I wanted to say, ‘But not a big enough part in his life. And maybe a part in his death.’ Because if what Mrs Manning said was true, Ricky had not been looking forward to me leaving for the summer. But that was absurd. Naturally I had mentioned it. Maybe Ricky was jealous of my having found my answer, an answer which he was afraid he might not be able to relate to.

‘Thank you, Mrs Manning,’ I said. ‘Remember, if there's anything in the world I could do for you, just feel free to call on me. I'll do all that I can.’

‘Thank you, son.’ She smiled through her tears that nearly made me cry. God! There's your reality! In that woman's eyes was a real piece of life and sadness that I had never experienced. Piece by piece, I saw the picture forming again at the top of my mind.

Fuck you, God! my brain was crying. Fuck all that you stand for, because you never even gave him a chance! I was so close! I was close enough to helping him to see my hopes in his eyes. I needed one more day to get back here and talk to him, and you fixed everything! Fuck you, God! And fuck death, because it's real, and there are certain realities that I know exist now. But I'm not ready for them.

‘One more thing, Mrs Manning?’ I asked. ‘Were you told what kind of drugs Ricky was using?’

‘I was given some long chemical term,’ she said. ‘But the police told me that they were called cats. Ricky had taken at least three of them.’

July 10, 1969

‘Look,’ John said, ‘I ain't had no cats in months. I didn't sell Ricky no cats, an’ I didn't see him on the night he died.’

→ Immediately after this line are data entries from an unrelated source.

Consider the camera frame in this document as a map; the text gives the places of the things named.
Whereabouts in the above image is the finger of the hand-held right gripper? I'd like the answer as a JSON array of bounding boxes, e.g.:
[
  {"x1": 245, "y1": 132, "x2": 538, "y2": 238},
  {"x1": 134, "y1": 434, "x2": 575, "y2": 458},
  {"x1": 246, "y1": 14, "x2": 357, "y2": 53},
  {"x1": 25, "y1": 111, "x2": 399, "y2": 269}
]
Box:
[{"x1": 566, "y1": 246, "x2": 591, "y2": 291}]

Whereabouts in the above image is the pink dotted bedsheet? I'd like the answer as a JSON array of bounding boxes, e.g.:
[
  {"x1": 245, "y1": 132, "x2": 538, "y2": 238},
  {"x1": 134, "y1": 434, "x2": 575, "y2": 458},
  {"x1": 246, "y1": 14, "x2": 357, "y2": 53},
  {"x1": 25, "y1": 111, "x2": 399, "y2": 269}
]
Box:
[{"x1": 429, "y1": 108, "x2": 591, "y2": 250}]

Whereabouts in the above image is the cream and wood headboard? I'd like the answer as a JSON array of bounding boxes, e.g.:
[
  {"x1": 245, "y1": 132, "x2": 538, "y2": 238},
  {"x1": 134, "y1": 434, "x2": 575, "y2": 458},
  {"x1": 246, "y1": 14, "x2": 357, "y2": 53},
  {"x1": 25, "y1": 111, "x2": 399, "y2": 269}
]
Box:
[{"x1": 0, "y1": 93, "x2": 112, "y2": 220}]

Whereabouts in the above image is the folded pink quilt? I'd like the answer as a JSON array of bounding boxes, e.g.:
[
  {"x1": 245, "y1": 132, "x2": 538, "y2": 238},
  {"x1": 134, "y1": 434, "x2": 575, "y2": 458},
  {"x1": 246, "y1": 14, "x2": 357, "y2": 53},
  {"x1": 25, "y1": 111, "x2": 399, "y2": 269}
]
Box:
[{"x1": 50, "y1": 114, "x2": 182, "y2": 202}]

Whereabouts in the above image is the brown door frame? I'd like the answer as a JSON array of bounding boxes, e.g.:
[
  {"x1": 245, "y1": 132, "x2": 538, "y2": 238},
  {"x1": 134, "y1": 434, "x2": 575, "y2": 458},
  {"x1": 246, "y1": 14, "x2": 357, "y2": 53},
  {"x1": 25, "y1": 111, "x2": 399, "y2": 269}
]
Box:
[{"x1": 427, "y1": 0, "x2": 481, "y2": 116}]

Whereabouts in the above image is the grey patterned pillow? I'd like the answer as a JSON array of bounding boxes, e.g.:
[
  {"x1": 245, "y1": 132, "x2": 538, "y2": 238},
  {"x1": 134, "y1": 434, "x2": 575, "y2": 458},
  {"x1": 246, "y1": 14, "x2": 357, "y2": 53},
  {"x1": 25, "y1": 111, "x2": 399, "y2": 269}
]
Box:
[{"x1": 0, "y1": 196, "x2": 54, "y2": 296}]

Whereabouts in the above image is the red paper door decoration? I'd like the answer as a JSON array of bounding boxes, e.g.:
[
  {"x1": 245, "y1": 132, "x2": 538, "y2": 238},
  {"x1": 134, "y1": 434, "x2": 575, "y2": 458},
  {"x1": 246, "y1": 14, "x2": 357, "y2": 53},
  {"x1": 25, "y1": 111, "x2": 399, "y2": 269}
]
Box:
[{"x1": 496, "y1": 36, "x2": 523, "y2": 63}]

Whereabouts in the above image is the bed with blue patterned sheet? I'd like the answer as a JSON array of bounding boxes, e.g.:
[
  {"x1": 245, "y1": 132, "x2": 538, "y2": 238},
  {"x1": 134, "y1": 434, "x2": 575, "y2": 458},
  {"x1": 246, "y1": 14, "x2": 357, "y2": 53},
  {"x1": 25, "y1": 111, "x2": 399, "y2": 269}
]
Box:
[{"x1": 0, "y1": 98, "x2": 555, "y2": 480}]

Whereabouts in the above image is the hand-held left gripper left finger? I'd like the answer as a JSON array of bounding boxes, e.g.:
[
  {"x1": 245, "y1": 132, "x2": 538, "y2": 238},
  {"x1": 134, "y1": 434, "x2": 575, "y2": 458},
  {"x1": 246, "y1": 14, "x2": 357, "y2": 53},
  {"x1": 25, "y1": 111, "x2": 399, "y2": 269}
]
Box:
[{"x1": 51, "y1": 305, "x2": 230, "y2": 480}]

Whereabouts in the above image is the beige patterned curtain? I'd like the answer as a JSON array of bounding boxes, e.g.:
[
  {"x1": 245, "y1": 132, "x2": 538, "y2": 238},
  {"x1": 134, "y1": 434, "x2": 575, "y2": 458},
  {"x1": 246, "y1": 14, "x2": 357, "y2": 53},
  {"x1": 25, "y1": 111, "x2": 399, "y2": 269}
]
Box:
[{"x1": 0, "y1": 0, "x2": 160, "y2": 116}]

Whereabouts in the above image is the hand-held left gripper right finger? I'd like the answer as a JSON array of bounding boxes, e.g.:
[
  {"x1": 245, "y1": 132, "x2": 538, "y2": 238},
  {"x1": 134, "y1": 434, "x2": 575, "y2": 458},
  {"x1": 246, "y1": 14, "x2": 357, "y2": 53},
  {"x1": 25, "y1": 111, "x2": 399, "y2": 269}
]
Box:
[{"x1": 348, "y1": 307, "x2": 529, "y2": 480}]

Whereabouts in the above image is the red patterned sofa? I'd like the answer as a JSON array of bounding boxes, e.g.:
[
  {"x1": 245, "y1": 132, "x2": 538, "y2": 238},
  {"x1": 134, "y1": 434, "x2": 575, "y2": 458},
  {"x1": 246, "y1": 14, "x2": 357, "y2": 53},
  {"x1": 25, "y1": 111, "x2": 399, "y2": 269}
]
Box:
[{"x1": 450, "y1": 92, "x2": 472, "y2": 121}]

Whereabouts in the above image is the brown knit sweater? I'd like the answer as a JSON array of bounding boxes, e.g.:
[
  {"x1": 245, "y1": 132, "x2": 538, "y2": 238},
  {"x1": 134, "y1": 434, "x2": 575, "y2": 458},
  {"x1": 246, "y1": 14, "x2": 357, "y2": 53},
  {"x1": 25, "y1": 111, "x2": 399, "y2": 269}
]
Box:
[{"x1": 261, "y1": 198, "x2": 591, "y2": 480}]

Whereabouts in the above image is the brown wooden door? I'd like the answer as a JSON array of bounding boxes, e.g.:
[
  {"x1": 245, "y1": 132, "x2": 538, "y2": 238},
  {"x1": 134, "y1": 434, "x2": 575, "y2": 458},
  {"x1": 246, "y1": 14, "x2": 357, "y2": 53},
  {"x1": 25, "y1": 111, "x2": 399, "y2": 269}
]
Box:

John and I were sitting in my bedroom. I had called him after the ceremonies for Ricky were held on Tuesday and told him to come by my place.

‘Look, man,’ he continued. ‘You keep giving me a hard way to go. I wanna know why! Am I the only man in the world who can spell cat?’

‘All right,’ I said. ‘You want a beer?’

‘Yeah,’ John barked.

I went out into the kitchen and probed the refrigerator for two beers. I opened them and plucked coasters from the rack and took all the equipment back to my room.

‘Where else could he get the stuff?’ I asked after John took a big gulp from the can.

‘What the hell I know?’

There was a thick wall growing between John and me. With every question that I asked and with each minute he spent in the room with me, the wall was growing. I didn't sense that he was afraid of the questions; I believed him. But nonetheless he was annoyed and irritated and a bit shook up. I could see the dark circles under his eyes. The thing that he was doing to the Junior Jones boys took on new meaning. It was no longer only supplying kicks, but quick deaths.

‘What about . . .’ I began.

‘Cut it, Q. Cut it! I don't know nothing. I ain't seen nothing. And I don't want you talking to me about it anymore.’

I made another analysis. He seemed too uptight. Maybe guilt. Maybe personal guilt, and maybe guilt by association, but John Lee was uptight. His face was a sneer. His eyes were on fire. He gulped the last half of the beer in the can and stumbled to his feet, off balance in his hurry to leave. I heard the door slam out in the hall. He was gone.

July 11, 1969

‘Hello?’

‘Yeah, Q. This is Lee.’ I heard the voice coming over slowly and with a hint of danger. ‘Where were you on about the night of January 3 and the morning of January 4?’ he asked.